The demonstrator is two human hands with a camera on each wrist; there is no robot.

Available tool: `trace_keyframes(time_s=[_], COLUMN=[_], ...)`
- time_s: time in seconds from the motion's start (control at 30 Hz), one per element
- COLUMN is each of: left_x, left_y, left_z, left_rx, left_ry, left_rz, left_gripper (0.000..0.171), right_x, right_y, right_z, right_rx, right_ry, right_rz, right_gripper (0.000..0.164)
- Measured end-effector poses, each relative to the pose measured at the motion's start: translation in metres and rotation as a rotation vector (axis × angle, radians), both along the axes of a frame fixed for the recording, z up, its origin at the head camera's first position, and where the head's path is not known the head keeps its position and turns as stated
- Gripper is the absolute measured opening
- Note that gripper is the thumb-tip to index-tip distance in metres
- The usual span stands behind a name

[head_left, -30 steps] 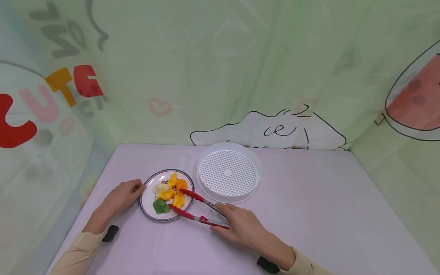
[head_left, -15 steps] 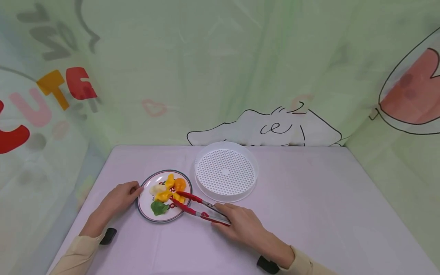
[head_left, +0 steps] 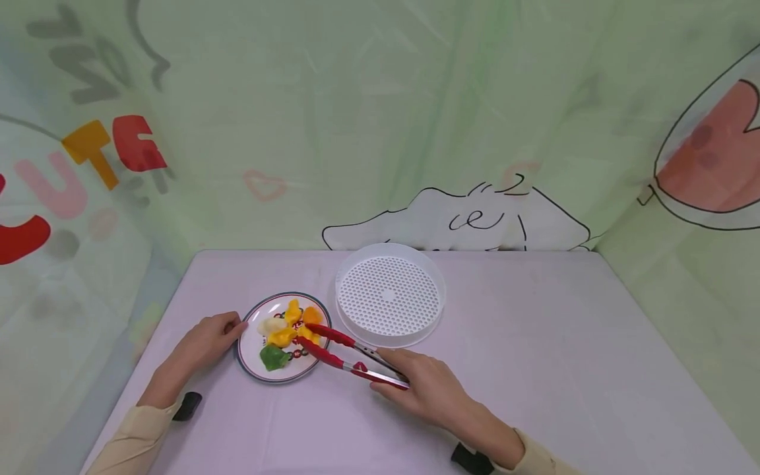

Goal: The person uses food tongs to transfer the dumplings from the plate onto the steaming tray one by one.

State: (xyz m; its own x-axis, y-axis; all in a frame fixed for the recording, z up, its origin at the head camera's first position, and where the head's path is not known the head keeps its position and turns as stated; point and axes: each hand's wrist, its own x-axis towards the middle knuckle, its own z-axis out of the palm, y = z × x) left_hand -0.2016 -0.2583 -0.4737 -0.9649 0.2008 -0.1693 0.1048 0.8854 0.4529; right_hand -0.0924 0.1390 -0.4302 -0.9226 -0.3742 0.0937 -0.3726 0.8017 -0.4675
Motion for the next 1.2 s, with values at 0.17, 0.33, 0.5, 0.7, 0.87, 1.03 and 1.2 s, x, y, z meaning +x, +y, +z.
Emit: trace_keyframes(time_s=[0.17,0.33,0.5,0.7,0.87,1.03,1.2], left_x=[0.001,0.001,0.000,0.000,-0.001,-0.001,-0.002], left_y=[0.002,0.003,0.003,0.003,0.003,0.003,0.002], left_z=[0.002,0.003,0.004,0.003,0.003,0.001,0.002], left_rx=[0.002,0.005,0.015,0.015,0.019,0.008,0.013], left_ry=[-0.003,-0.006,-0.003,0.001,0.003,-0.006,0.000], left_rz=[0.005,0.011,0.004,0.008,0.001,0.008,0.005], left_gripper=[0.020,0.021,0.021,0.020,0.020,0.020,0.020], right_x=[0.002,-0.004,-0.016,-0.038,-0.050,-0.055,-0.053], right_y=[0.004,0.018,0.040,0.067,0.080,0.080,0.077], right_z=[0.012,0.022,0.029,0.028,0.024,0.022,0.026], right_rx=[-0.021,-0.041,-0.019,0.035,0.116,0.157,0.136], right_ry=[-0.006,0.029,0.064,0.005,-0.057,-0.109,-0.123], right_rz=[-0.060,-0.128,-0.199,-0.273,-0.284,-0.288,-0.308], right_gripper=[0.048,0.051,0.055,0.060,0.058,0.059,0.065])
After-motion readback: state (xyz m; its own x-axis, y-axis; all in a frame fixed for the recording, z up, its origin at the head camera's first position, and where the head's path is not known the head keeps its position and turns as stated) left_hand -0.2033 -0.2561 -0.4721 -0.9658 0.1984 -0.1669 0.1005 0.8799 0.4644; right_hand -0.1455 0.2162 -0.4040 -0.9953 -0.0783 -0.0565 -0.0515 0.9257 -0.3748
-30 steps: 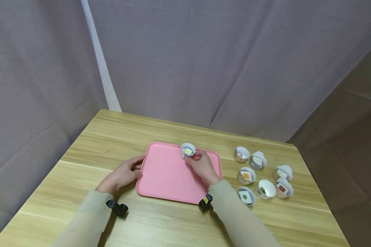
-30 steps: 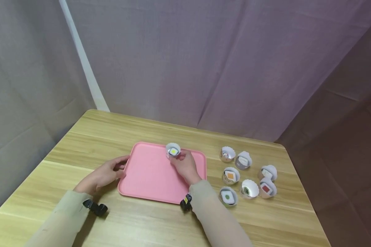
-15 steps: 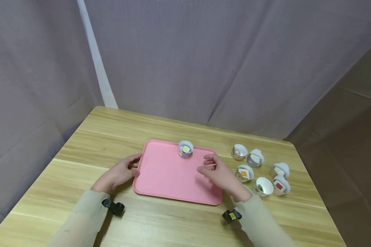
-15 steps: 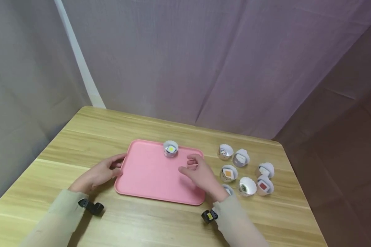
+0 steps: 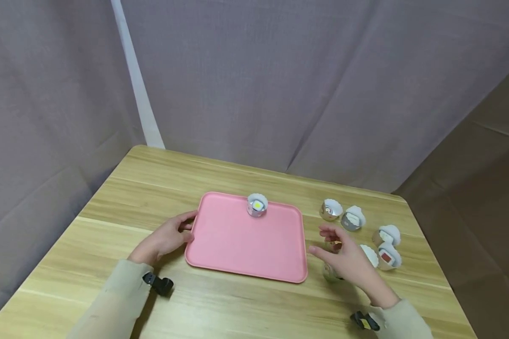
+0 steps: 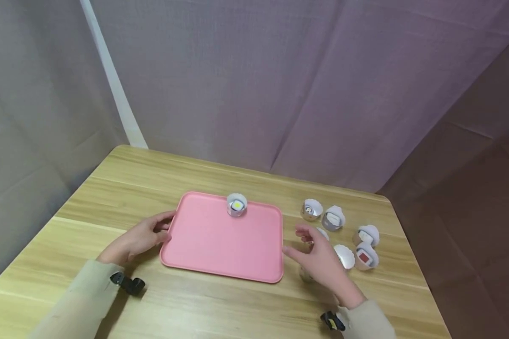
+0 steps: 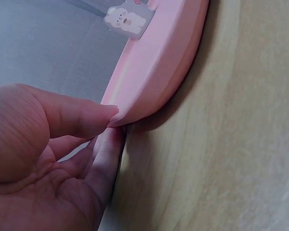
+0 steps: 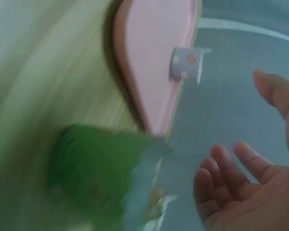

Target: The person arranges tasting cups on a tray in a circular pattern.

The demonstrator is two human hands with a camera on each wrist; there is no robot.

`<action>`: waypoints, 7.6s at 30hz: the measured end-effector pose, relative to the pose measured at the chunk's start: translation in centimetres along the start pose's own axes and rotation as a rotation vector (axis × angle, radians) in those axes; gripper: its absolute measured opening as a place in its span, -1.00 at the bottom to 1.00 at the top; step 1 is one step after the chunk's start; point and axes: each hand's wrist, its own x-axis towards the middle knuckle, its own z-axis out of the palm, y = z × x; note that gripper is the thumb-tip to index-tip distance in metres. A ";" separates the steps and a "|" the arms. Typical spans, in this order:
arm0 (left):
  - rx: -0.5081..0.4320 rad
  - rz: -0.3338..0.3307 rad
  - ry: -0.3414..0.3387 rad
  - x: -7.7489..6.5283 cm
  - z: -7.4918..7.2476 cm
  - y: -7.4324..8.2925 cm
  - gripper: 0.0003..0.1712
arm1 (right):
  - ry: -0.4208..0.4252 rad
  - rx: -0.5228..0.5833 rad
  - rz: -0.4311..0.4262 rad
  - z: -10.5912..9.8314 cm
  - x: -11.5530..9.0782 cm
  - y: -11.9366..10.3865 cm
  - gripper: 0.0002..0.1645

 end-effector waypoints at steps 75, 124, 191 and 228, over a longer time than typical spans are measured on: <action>0.000 0.004 0.012 0.0 0.2 0.1 -0.26 | -0.023 0.072 0.301 2.3 -4.6 6.5 -0.20; -0.005 -0.011 0.002 0.0 0.0 0.2 -0.27 | -0.019 0.050 0.187 3.3 1.2 -0.4 -0.20; -0.029 -0.013 -0.008 0.1 -0.2 -0.1 -0.25 | -0.061 0.221 0.302 9.1 8.8 -1.9 -0.07; -0.023 0.044 -0.004 0.1 -0.1 0.0 -0.26 | -0.025 0.099 0.248 10.0 9.5 -2.5 -0.14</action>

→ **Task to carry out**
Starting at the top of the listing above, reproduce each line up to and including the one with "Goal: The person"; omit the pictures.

→ **Result below**
The demonstrator is two human hands with a camera on each wrist; there is no robot.

Available tool: `trace_keyframes(time_s=[_], COLUMN=[_], ...)`
- time_s: time in seconds from the motion's start (control at 30 Hz), one per element
- COLUMN is each of: left_x, left_y, left_z, left_rx, left_ry, left_rz, left_gripper (0.000..0.171), right_x, right_y, right_z, right_rx, right_ry, right_rz, right_gripper (0.000..0.164)
- Measured end-effector poses, each relative to the pose measured at the motion's start: translation in metres and rotation as a rotation vector (axis × angle, radians), both along the axes of a frame fixed for the recording, z up, its origin at the head camera's first position, and where the head's path is not known the head keeps its position and turns as stated
- Gripper is the absolute measured opening
- Note that gripper is the thumb-tip to index-tip distance in metres
- The usual span stands behind a name

[head_left, -30 steps] 
[head_left, -15 steps] 
[head_left, +0 steps] 

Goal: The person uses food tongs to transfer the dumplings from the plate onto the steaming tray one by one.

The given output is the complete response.